Location: Guangzhou | Day: TBD

Show Abstract

This paper explores AI-mediated human-pet musical co-creation from an interdisciplinary perspective, leveraging recent advancements in animal-assisted therapy. These advancements have shown significant psychosocial benefits, especially in reducing anxiety and enhancing social engagement. Building on these findings, this study innovatively employs pet vocal timbres as ‘digital avatars’ to enhance emotional investment during the music creation process. We propose PetCoCre, a novel system that applies pet vocal timbres in three distinct character paradigms within AI music creation: (1) PetRhythm: using pet voices as rhythmic percussion through beat synchronization. (2) PetMelody: enabling pet voices to act as melodic instruments via pitch-shifting alignment. (3) PetVocalia: utilizing pet vocal timbres as the target timbre for SVC (Singing Voice Conversion), where the converted singing voice replaces the original singer’s voice, thus preserving the original semantic content.

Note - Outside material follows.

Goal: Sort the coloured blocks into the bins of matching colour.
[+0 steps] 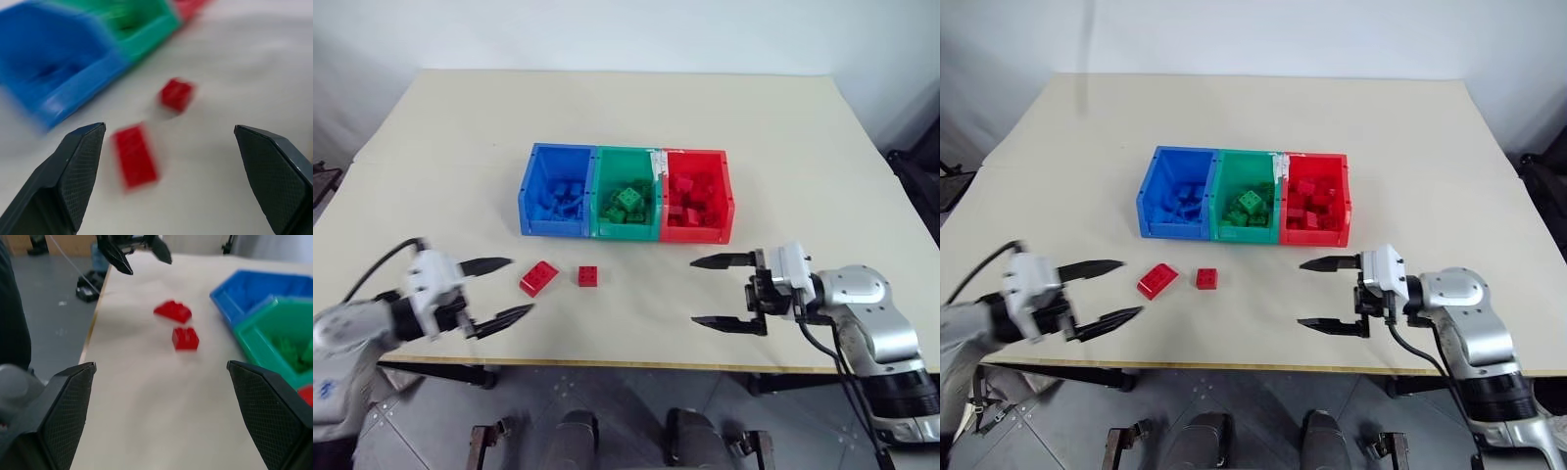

Beyond these character paradigms, our technical innovation lies in proposing SaMoye, the first open-source, high-quality zero-shot SVC model that effectively overcomes existing methods’ zero-shot limitations by employing mixed speaker embeddings for timbre enhancement and leveraging a large-scale singing voice dataset.
In our experiments, we collected dog and cat vocalization data from pet stores and conducted experiments with 30 participants. Results demonstrate that the human-pet co-creation mode led to significant enhancements in pleasure and creative satisfaction compared to solo AI music generation, along with a significant reduction in participants’ anxiety levels.
Through collaborative art creation, this research pioneers new paradigms for animal-assisted therapeutic interventions and expands the boundaries of AI-assisted creative collaboration.